> [Work instruction]: Scan the material below for "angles", then return each line that contains it.

> [Given data]:
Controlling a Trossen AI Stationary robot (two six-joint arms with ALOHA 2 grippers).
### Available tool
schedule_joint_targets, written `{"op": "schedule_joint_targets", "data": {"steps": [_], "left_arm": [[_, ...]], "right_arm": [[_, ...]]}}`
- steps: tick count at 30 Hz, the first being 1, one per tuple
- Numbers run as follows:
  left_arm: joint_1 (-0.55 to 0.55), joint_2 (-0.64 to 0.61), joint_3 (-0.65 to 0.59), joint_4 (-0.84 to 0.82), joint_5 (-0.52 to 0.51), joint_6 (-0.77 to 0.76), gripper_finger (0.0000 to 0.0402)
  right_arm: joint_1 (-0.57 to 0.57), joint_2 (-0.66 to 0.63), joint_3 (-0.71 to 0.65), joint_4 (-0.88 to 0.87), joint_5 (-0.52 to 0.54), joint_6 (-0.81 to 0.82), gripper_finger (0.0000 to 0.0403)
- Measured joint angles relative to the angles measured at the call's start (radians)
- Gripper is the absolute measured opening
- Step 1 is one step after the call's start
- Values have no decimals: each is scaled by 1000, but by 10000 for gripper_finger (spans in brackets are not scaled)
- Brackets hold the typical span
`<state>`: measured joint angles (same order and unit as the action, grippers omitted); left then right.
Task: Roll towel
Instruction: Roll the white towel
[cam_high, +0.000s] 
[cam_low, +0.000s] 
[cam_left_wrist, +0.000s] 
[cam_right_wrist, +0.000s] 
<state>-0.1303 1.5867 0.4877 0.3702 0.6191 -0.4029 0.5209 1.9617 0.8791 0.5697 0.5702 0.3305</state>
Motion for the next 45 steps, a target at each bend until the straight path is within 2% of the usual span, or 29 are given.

> [Exercise solution]:
- Measured joint angles relative to the angles measured at the call's start (radians)
`<state>`: measured joint angles (same order and unit as the action, grippers omitted); left then right.

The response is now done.